Wednesday, September 30, 2009

Watch Surrogates (2009)

Bruce Willistakings to proverbial form as the grizzled, disenchanted cop in Jonathan Mostow's expectation thriller "Surrogates". Clocking in at a bend ninety minutes, Surrogates takes a individual come near to the done-to-death avatar basis in discipline fiction. This occasion the avatar is a robot in the real world, operated by a human being via gadget la-z-boy at home. The idea is summed up in literally five minutes by the opening pastiche. Brilliant scientist (James Cromwell) creates a robot, called a 'surrogate', for paraplegics to use in custom life. Soon the expertise advances so almost every person in the world can have their own surrogate at diminutive cost.
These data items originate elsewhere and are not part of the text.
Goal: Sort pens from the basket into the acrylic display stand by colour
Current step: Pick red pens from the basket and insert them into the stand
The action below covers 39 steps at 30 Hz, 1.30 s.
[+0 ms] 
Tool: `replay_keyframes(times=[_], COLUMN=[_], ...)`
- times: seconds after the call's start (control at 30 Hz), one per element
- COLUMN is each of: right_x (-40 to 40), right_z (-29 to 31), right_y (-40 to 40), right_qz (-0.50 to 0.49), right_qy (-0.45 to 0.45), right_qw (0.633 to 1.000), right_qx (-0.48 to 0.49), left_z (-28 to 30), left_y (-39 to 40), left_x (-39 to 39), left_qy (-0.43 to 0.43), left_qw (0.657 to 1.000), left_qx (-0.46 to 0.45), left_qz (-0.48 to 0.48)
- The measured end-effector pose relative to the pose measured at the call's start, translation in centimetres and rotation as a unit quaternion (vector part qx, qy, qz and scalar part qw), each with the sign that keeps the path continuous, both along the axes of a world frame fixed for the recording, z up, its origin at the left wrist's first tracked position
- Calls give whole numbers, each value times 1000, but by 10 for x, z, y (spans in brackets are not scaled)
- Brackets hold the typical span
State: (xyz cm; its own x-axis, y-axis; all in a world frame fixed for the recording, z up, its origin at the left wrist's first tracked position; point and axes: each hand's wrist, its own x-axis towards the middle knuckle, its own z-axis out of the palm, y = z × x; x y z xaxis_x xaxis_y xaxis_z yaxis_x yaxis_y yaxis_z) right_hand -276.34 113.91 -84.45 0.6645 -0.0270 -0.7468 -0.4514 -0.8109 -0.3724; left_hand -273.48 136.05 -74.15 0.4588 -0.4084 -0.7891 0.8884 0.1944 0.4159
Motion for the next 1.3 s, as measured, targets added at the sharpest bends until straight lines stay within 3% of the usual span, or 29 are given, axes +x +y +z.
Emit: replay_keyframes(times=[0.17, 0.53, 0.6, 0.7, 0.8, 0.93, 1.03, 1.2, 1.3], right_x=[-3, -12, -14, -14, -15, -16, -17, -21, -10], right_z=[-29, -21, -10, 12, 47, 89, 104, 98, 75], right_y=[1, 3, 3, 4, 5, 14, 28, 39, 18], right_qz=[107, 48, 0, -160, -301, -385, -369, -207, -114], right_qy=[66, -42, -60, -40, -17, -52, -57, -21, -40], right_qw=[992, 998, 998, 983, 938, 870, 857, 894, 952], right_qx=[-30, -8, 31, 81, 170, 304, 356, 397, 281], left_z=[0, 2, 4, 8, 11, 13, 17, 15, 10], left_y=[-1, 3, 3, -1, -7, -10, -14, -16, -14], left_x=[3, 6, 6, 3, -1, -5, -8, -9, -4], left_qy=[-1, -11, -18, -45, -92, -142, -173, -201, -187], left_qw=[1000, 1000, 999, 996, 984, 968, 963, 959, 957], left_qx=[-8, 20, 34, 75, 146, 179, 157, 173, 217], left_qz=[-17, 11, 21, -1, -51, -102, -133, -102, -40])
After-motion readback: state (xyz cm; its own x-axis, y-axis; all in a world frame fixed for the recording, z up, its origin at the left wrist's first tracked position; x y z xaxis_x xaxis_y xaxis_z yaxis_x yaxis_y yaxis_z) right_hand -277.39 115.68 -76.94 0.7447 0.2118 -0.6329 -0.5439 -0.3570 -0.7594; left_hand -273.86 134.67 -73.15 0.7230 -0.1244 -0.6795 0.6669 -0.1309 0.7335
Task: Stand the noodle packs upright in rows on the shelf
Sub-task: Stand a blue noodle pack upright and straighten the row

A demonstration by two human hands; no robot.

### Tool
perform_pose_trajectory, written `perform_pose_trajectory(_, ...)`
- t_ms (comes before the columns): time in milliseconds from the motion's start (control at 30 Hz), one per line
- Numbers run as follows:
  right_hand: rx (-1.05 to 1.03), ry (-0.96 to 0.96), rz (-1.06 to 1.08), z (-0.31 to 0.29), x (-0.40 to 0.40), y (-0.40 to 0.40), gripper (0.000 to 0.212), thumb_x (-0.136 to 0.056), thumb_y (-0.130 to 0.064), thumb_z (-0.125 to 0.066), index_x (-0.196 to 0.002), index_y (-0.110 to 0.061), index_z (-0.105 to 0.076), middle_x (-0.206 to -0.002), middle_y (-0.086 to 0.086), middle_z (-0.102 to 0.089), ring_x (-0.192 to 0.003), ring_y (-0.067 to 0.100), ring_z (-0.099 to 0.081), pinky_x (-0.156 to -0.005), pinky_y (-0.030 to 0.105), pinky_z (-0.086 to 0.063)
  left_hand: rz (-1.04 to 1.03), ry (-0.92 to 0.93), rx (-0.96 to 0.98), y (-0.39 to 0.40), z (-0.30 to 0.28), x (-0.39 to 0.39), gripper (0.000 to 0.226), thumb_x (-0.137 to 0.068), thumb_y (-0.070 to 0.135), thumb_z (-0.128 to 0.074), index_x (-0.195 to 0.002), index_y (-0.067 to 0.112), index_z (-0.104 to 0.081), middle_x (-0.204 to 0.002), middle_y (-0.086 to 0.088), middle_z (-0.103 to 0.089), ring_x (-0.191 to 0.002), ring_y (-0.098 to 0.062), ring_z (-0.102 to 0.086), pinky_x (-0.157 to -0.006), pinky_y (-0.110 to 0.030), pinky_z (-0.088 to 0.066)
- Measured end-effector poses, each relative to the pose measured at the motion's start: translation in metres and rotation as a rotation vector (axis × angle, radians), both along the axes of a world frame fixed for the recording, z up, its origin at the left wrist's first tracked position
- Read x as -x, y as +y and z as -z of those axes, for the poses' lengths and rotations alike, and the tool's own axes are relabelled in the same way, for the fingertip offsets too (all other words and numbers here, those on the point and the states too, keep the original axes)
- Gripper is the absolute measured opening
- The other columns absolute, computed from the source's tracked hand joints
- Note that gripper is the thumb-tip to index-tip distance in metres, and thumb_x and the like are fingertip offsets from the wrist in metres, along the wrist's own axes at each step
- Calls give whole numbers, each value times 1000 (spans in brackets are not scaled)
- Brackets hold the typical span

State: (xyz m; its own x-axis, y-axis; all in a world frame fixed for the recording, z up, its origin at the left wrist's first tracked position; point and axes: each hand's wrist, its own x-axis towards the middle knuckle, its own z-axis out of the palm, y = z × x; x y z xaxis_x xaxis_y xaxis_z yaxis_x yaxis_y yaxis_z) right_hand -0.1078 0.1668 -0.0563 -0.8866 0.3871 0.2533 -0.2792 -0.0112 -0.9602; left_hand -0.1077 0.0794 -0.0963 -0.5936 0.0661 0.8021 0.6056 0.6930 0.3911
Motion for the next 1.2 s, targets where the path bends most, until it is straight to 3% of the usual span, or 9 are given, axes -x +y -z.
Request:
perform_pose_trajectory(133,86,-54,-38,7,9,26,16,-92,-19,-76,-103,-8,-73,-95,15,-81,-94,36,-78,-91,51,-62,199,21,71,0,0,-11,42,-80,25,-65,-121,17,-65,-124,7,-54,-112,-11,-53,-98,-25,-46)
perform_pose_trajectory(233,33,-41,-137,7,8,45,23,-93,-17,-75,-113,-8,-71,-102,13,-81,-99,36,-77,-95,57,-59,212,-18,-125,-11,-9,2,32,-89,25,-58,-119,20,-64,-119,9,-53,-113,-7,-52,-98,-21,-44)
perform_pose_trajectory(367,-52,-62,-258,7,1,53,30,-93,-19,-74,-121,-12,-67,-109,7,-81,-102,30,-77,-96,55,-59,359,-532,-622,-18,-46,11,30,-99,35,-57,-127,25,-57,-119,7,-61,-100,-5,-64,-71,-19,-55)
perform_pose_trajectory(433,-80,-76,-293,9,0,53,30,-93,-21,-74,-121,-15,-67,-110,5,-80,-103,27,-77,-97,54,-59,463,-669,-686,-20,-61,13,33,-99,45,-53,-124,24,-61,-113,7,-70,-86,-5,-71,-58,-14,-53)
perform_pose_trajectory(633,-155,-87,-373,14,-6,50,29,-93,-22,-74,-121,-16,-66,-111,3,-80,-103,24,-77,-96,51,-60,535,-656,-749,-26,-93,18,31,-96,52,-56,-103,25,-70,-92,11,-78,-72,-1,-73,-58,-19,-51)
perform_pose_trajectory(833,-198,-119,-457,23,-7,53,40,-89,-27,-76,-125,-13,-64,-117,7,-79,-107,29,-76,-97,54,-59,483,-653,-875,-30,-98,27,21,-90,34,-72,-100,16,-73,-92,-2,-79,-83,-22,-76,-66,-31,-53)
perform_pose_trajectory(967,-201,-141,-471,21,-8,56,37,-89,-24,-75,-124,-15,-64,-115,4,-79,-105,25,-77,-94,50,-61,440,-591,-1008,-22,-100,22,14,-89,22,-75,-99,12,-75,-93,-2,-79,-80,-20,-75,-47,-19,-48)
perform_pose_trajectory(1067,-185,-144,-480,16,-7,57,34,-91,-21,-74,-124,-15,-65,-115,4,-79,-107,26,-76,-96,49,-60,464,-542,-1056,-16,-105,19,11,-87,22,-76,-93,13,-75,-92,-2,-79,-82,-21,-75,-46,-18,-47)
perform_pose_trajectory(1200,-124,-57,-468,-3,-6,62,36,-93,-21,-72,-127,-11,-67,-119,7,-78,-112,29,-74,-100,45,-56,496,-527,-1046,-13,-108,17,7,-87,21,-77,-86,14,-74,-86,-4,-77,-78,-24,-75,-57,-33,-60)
The result is a world where humans are safely plugged in at home, while the surrogate is out and about. Misdeed is eradicated and culture settles into a quasi-utopia. But not each one buys into surrogacy, a small band of humans (Dreads), live outside the surrogate world in specific zones. Led by The Prophet (Ving Rhames), they fear surrogates and see them as the downfall of humanity.

Surrogates has a few twists, so I'll keep this review completely spoiler free. The big accomplishment here is the philosophy. In a world where Facebook, MySpace, and SecondLife is leading us like rats into a automatic existence, the surrogate theme is absolutely believable and well executed. Fat people are thin in surrogacy. Ugly people are appealing; men can be women, and so on. The world of surrogates is a wholly fake one, where anonymity reigns and the villain can be one person, or many. So Mostow's vision is realized and visually effective.

Given the current nature of the story and the many qualities it shares with the best works of tentative science fiction, one has to be unsure why the movie trades so heavily in standard conspiracy thriller motifs. One character describes surrogacy as a disease, but the filmmakers never consider the broader ramifications of such an giant affliction. Questions of identity manipulations, of the larger implications of such a deep-seated evolutionary step and the ways the most basic traits of humankind have been fundamentally altered by it go unexplored. Besides the reduction in crime and the prevalence of the prettified mannequin surrogates encrusted in globs of shiny makeup, the society they inhabit functions as minute more than a standard approximation of our own.

In the not-too-distant future, everyone has a robotic avatar that he sends out into the world, scheming it with his brainwaves from the protection of his own home. The foundation for this sci-fi actioner makes logic for about four seconds, after which you begin to wonder why everyone on the planet would willingly become a shut-in, how the poor are imaginary to shell out for these high-tech androids, etc. But it's great news for Bruce Willis (as a detective investigating the first murder in years), Radha Mitchell (as his partner), and Rosamund Pike (as his wife), whose faces get digitally polished to a gleaming softness. Jonathan Mostow, who did the third Terminator movie, directed a pro forma lettering by Michael Ferris and John D. Brancato, who wrote the third and fourth.